Poster No:
402
Submission Type:
Abstract Submission
Authors:
Jiseon Jang1, Minah Kim1
Institutions:
1Seoul National University Hospital, Seoul, Republic of Korea
First Author:
Jiseon Jang
Seoul National University Hospital
Seoul, Republic of Korea
Co-Author:
Minah Kim
Seoul National University Hospital
Seoul, Republic of Korea
Introduction:
Mismatch negativity (MMN) is attenuated in early psychosis and has been studied as a predictor of prognosis (Kim et al., 2023; Kim, Lee, Yoon, Lee, & Kwon, 2018). However, its changes over time remain unclear and controversial. In our previous study, we found that MMN was further attenuated in first episode psychosis (FEP), even when clinical symptoms improved, and this was associated with cognitive decline (Lho et al., 2020). We proposed that this might reflect the progression of the underlying disease. However, previous studies on longitudinal changes of MMN in subjects at clinical high risk (CHR) for psychosis are insufficient.

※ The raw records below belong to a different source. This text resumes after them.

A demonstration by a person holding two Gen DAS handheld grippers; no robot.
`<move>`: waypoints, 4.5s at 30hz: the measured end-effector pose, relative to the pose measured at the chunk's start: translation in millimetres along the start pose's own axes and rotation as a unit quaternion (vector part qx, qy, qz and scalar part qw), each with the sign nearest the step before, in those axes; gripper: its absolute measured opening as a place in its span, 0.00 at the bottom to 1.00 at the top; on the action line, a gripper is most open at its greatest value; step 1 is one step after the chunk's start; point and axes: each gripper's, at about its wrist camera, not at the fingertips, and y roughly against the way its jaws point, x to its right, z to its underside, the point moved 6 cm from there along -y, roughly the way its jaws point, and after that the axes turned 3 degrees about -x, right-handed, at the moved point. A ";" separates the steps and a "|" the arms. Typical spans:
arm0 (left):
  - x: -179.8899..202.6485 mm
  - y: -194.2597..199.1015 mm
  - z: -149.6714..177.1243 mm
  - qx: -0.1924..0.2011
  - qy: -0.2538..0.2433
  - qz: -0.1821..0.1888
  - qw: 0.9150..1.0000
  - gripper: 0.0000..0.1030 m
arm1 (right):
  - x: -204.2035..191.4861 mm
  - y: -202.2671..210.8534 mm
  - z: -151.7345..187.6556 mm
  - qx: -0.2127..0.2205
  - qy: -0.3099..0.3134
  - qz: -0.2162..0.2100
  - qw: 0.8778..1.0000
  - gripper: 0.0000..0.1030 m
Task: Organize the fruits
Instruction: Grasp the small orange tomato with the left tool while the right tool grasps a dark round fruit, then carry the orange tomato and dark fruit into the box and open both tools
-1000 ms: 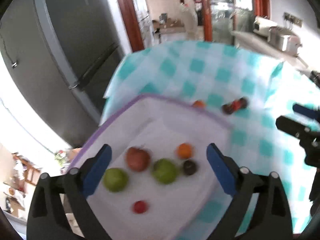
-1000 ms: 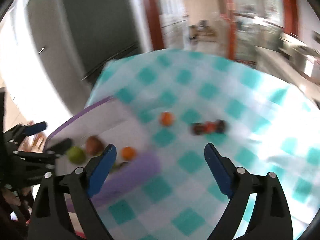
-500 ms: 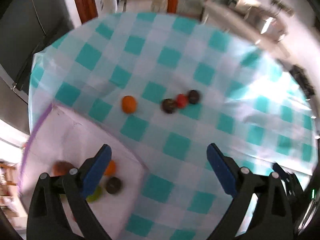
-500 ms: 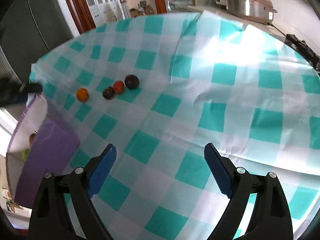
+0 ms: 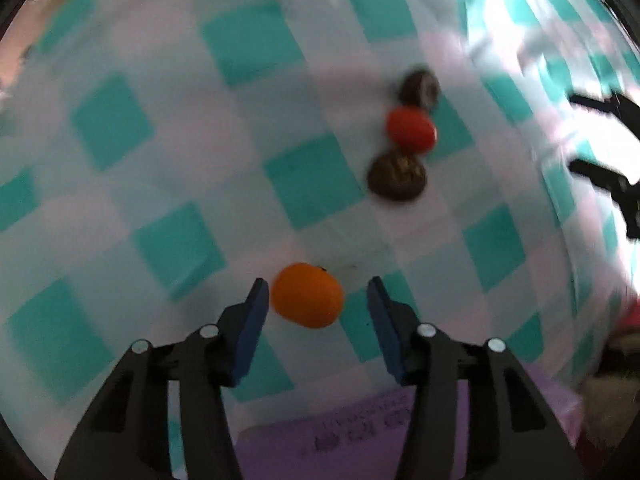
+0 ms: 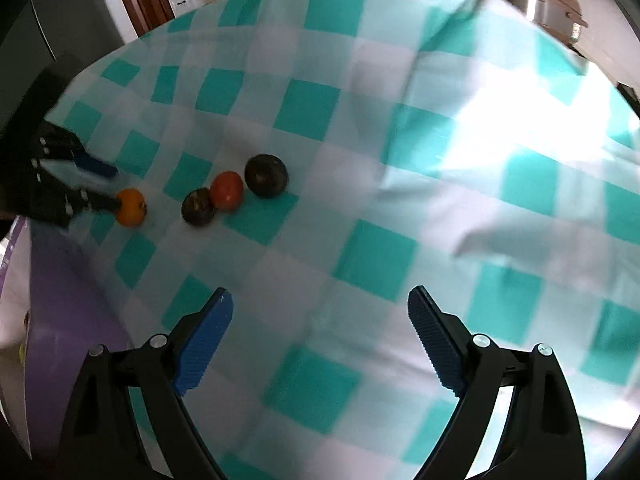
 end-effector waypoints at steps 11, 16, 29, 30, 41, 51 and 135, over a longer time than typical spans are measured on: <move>-28.6 -18.6 9.5 -0.025 -0.064 -0.003 0.998 0.48 | -27.1 -39.1 -25.1 -0.018 0.016 -0.005 1.000 0.83; -39.8 -24.4 14.0 -0.041 -0.085 -0.011 0.995 0.50 | -18.6 -46.0 -41.9 -0.013 -0.005 -0.004 1.000 0.79; -66.3 -32.1 23.5 -0.059 -0.128 -0.013 0.990 0.45 | -12.5 -87.2 -83.7 -0.046 -0.148 -0.068 0.986 0.61; -66.7 -32.3 21.6 -0.057 -0.130 -0.012 0.990 0.45 | -14.9 -88.5 -83.9 -0.045 -0.147 -0.065 0.986 0.61; -107.0 -7.5 24.8 -0.021 -0.108 -0.010 0.994 0.43 | -14.8 -65.2 -75.3 -0.019 -0.153 -0.093 0.984 0.41; -133.4 57.3 13.9 0.087 0.022 0.066 0.994 0.43 | 28.6 -21.2 3.1 -0.023 -0.184 -0.078 0.980 0.41; 29.1 15.3 215.5 0.064 0.232 -0.107 0.965 0.70 | -324.8 45.1 159.4 -0.153 0.348 -0.052 0.923 0.67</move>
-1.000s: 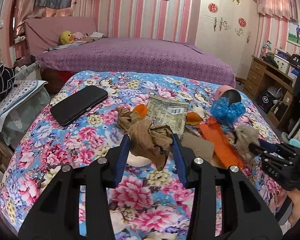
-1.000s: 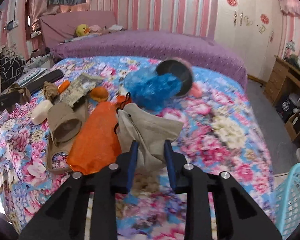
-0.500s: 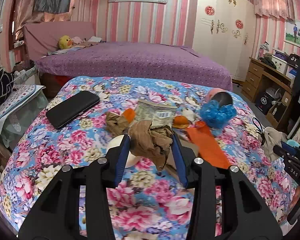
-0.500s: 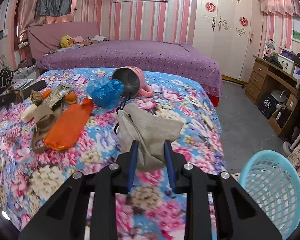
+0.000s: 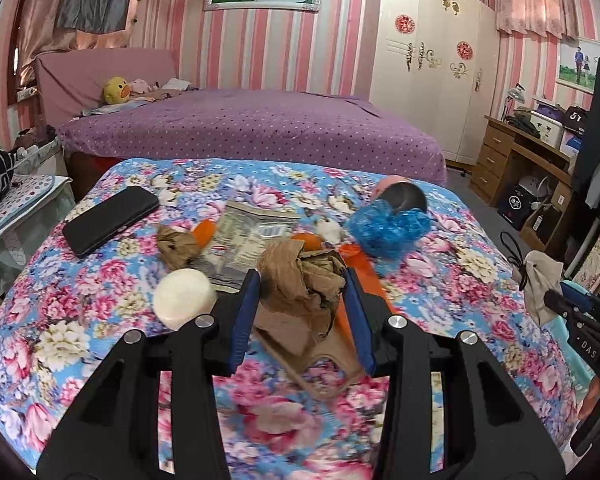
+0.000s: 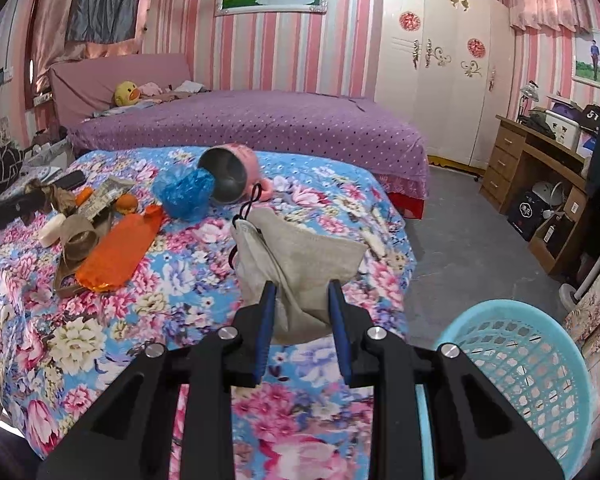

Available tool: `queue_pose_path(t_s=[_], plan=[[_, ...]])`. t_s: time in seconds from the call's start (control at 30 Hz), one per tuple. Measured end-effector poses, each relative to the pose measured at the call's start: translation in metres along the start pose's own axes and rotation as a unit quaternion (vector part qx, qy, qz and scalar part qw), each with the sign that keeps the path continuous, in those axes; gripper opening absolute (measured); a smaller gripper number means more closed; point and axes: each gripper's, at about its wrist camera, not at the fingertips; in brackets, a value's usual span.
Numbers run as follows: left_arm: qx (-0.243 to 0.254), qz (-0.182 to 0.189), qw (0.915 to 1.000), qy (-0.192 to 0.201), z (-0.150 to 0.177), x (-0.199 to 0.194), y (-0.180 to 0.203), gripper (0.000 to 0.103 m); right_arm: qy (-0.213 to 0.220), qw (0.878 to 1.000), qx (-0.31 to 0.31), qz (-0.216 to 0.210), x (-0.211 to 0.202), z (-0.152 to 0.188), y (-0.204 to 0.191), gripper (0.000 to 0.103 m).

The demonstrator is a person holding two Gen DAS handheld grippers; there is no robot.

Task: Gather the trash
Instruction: 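Carry both items to the blue basket and open the left tool over it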

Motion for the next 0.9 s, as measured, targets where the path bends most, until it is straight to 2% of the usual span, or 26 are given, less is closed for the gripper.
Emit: queue_pose_path(t_s=[0.17,0.27,0.6,0.73,0.9], plan=[[0.019,0.004,0.9998,0.000,0.005,0.002,0.024,0.041,0.005,1.000,0.014,0.008,-0.006,0.001,0.023,0.027],[0.012,0.017,0.9998,-0.002,0.008,0.003,0.035,0.041,0.008,1.000,0.025,0.014,-0.009,0.003,0.039,0.027],[0.027,0.033,0.9991,0.000,0.011,0.006,0.086,0.041,0.004,0.997,0.045,0.059,-0.019,0.016,0.096,0.027],[0.055,0.032,0.9979,0.010,0.011,0.004,0.113,0.041,0.000,0.995,0.066,0.073,-0.021,0.024,0.126,0.027],[0.041,0.067,0.9969,0.004,0.011,0.010,0.136,0.041,-0.006,0.993,0.082,0.088,-0.024,0.034,0.151,0.027]])
Point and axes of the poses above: each gripper's, at about its wrist camera, not at the fingertips, and x roughly the way its jaws point, y to its right, z to its underside, and after that the axes turned 4 degrees about z, right-handed
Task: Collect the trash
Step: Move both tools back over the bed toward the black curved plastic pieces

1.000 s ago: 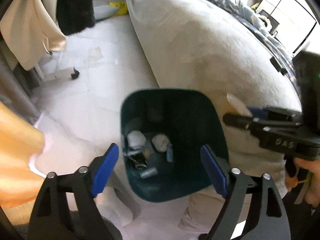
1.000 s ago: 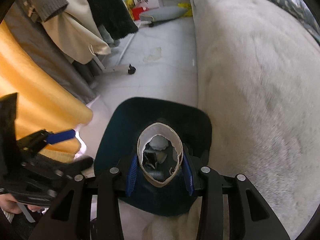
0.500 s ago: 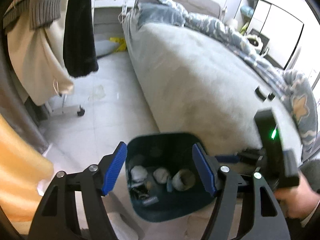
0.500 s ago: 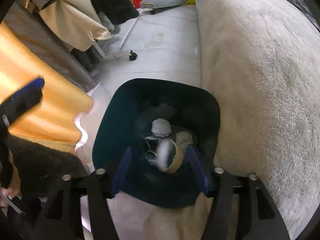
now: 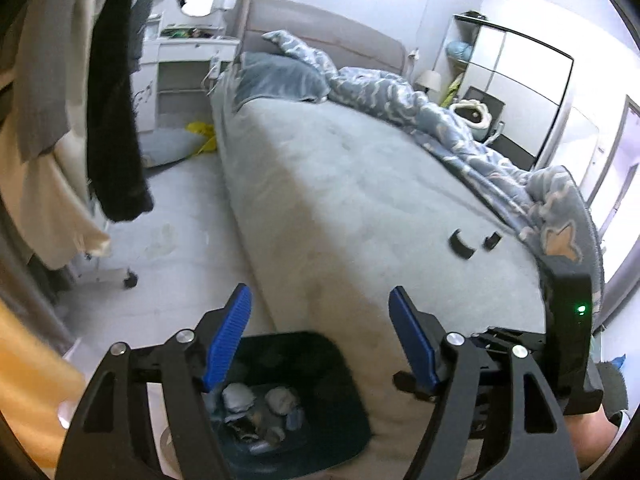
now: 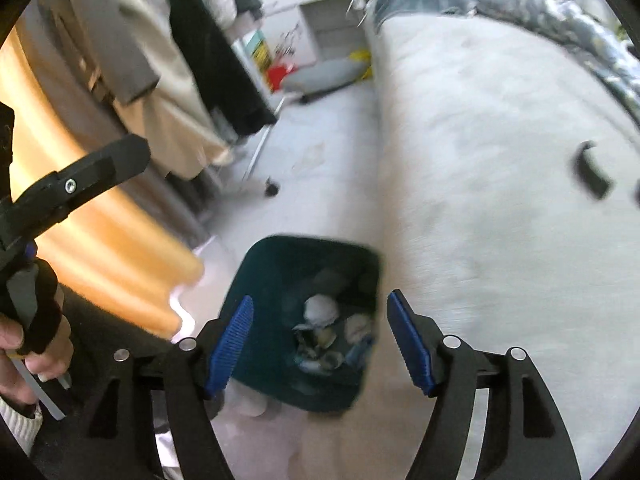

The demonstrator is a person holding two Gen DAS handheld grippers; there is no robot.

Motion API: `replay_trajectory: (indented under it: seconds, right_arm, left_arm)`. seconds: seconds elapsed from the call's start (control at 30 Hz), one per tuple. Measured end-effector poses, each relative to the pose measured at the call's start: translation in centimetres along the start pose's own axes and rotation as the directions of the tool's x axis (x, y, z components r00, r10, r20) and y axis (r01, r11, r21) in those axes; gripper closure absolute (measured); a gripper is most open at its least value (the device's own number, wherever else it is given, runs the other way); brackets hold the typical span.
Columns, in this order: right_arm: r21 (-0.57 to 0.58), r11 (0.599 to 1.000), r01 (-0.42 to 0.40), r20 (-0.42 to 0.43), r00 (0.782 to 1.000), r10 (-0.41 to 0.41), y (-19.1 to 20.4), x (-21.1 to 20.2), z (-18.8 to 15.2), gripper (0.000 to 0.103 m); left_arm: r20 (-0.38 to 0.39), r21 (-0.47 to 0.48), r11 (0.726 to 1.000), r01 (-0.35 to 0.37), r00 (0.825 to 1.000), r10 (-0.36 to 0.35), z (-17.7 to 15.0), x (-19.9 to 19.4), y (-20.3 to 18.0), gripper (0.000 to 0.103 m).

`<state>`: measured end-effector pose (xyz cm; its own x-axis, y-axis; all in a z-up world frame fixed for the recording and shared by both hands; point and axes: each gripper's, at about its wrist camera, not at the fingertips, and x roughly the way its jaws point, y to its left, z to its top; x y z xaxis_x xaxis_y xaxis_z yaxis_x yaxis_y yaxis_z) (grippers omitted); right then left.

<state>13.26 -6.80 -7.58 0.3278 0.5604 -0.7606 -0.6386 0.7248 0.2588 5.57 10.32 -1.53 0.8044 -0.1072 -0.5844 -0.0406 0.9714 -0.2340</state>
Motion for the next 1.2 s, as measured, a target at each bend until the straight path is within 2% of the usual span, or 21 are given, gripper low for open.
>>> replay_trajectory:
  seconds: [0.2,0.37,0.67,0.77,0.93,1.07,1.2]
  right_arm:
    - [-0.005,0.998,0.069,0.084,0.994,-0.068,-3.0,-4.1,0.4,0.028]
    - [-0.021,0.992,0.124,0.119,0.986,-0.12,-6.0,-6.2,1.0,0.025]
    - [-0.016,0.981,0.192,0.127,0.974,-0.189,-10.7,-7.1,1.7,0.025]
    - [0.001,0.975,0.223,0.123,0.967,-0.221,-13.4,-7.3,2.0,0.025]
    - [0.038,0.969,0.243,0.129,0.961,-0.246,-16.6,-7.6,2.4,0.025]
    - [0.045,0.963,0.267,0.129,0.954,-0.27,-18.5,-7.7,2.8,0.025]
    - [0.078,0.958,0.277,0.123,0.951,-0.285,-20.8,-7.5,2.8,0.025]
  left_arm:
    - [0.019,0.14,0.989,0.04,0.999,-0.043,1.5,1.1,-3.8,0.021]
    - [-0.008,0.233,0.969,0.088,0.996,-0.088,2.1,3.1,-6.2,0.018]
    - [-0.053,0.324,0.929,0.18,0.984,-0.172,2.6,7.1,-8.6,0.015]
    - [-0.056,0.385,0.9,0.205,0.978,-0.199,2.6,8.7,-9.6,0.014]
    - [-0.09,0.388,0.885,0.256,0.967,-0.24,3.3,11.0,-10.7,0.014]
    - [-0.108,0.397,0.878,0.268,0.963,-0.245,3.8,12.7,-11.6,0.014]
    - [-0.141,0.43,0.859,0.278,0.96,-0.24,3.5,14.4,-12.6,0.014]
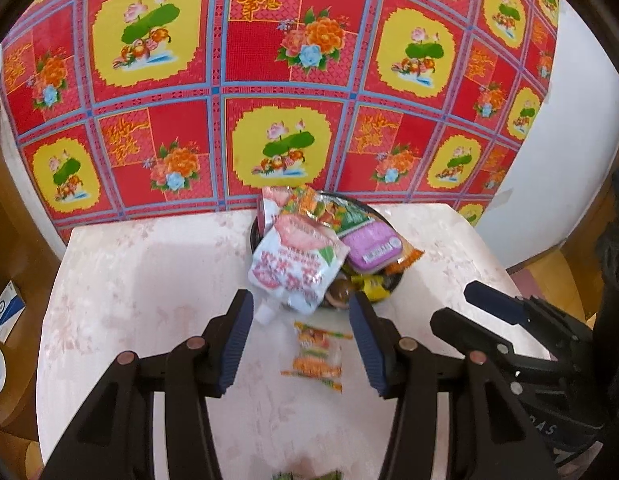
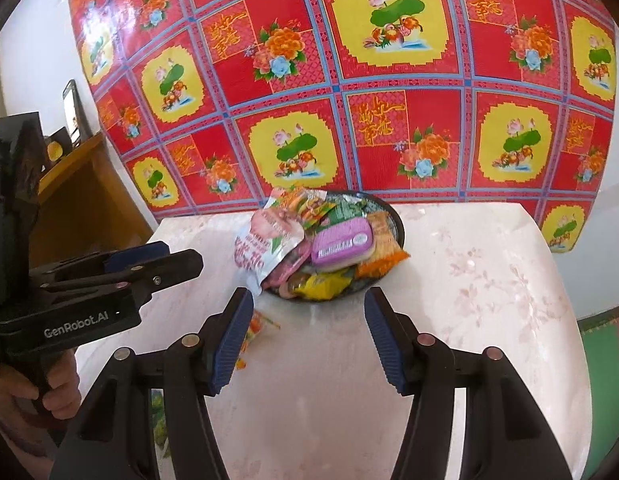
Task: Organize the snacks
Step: 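Grasp the green snack bag on the table with the left tool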
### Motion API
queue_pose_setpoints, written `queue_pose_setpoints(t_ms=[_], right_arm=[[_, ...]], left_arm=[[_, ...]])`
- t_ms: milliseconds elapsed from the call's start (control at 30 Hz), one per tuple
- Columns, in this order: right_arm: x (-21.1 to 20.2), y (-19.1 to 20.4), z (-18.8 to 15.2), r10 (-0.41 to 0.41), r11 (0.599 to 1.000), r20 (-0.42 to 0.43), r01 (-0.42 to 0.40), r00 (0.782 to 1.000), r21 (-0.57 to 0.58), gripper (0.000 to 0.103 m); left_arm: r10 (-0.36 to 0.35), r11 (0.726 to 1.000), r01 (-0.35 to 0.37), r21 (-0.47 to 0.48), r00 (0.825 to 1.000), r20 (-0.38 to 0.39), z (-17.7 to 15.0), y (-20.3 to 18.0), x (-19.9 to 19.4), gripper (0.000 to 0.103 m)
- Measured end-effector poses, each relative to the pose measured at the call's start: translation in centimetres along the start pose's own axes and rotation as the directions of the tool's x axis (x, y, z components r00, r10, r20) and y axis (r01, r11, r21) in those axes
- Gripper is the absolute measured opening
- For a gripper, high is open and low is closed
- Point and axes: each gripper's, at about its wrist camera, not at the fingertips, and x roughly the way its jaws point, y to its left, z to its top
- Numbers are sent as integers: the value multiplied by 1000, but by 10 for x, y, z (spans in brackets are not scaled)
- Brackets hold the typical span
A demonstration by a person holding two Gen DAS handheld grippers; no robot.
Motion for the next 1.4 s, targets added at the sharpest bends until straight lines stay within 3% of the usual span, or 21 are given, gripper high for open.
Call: queue_pose_setpoints(t_ms=[800, 967, 1100, 1400], right_arm=[[-21, 8, -69, -18, 998, -80, 23, 997, 53, 62], [-22, 5, -73, -18, 996, -90, 25, 996, 84, 62], [-21, 7, -75, -16, 996, -98, 24, 995, 84, 62], [-16, 10, -78, -8, 997, -115, 17, 993, 81, 62]], left_arm=[[-18, 998, 12, -63, 994, -105, -94, 8, -29, 53], [-32, 997, 22, -80, 992, -125, -105, 16, -32, 53], [-51, 995, 38, -92, 989, -136, -113, 20, -34, 61], [-63, 997, 53, -63, 986, -156, -122, 12, -26, 61]])
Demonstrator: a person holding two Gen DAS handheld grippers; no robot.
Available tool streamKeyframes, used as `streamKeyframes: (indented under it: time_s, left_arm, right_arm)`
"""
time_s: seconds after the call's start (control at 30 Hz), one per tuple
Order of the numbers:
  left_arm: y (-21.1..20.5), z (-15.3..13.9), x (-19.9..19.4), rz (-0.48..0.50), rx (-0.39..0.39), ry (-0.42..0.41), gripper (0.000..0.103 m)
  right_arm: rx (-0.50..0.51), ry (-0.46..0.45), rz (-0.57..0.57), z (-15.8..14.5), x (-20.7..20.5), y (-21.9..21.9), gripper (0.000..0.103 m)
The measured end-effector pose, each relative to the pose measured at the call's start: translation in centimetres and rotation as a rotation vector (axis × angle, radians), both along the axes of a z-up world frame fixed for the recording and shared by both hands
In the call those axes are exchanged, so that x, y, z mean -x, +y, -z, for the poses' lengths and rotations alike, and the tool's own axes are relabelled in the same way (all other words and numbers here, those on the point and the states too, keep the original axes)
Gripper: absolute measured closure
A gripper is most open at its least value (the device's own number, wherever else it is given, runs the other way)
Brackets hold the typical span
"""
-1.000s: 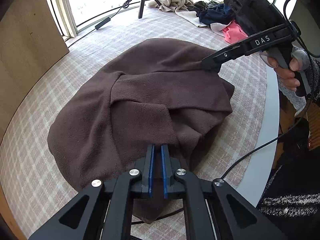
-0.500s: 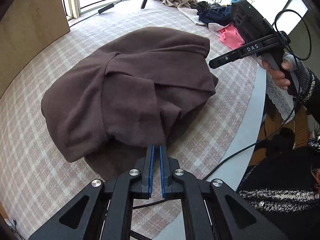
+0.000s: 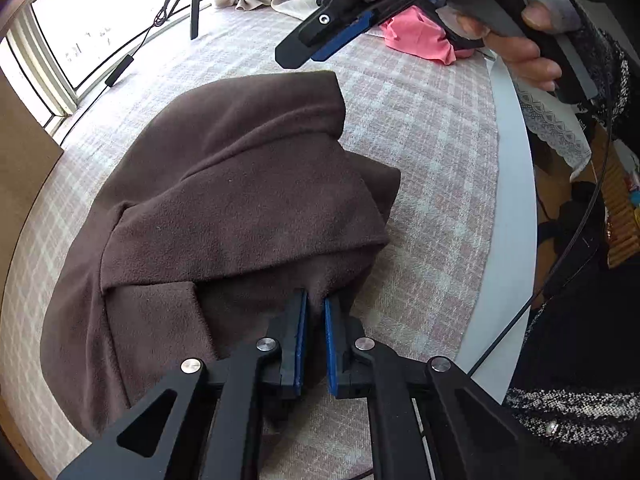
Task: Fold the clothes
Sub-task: 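Grasp the folded bundle's edge with the left gripper while the right gripper opens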
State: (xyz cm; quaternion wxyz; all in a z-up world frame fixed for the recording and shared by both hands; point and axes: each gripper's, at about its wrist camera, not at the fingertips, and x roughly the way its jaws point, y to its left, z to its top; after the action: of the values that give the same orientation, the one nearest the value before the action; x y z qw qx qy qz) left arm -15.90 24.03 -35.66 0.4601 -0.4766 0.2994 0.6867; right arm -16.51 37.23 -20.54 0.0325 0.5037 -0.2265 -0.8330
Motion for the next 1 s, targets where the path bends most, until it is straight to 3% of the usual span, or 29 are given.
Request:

Two studies reported that progressive impairment of MMN was associated with the onset of psychotic disorders in CHR subjects (Lavoie et al., 2018; Tateno et al., 2021). However, another study found no progressive MMN changes in CHR subjects (Koshiyama et al., 2017). The current study aims to investigate longitudinal MMN changes in CHR subjects and its relationship to clinical and cognitive outcomes.
Methods:
A total of 24 CHR subjects and 22 healthy controls (HCs) participated in MMN recording both at baseline and follow-up. At both time points, participants were assessed for clinical symptoms using the scale of prodromal symptoms (SOPS), functional status using the global assessment of functioning (GAF), and cognitive function using trail making test, part A and B (TMT-A/B), digit span, and auditory verbal learning test (AVLT). A repeated measures two-way analysis of covariance (ANCOVA) was used to examine whether there were group differences of MMN over time between CHR and HC groups, using follow-up duration as a covariate. Pearson's correlation analysis was performed to explore relationships between MMN change and changes in clinical and neurocognitive variables over time.
Results:
At baseline, there was significant reduction in MMN amplitude at FCz electrode in CHR group compared to HCs. A repeated-measures two-way ANCOVA revealed that MMN at FCz electrode showed a significant main effect of group (F(1) = 7.248, p<0.05), but there was no significant main effect of time (F(1) = 0.299, p=0.587) nor significant group by time interaction (F(1) = 0.299, p=0.587). There was no significant correlation between MMN change and changes in clinical and neurocognitive variables.
Conclusions:
The current findings suggest that MMN impairment is a vulnerability marker for psychotic disorders in CHR subjects that does not progress over time, unlike in FEP patients. Progressive MMN impairment may be associated with the onset of psychosis or disease progression after the onset of psychotic disorders. Future studies with a larger sample size are warranted to confirm the results of this study.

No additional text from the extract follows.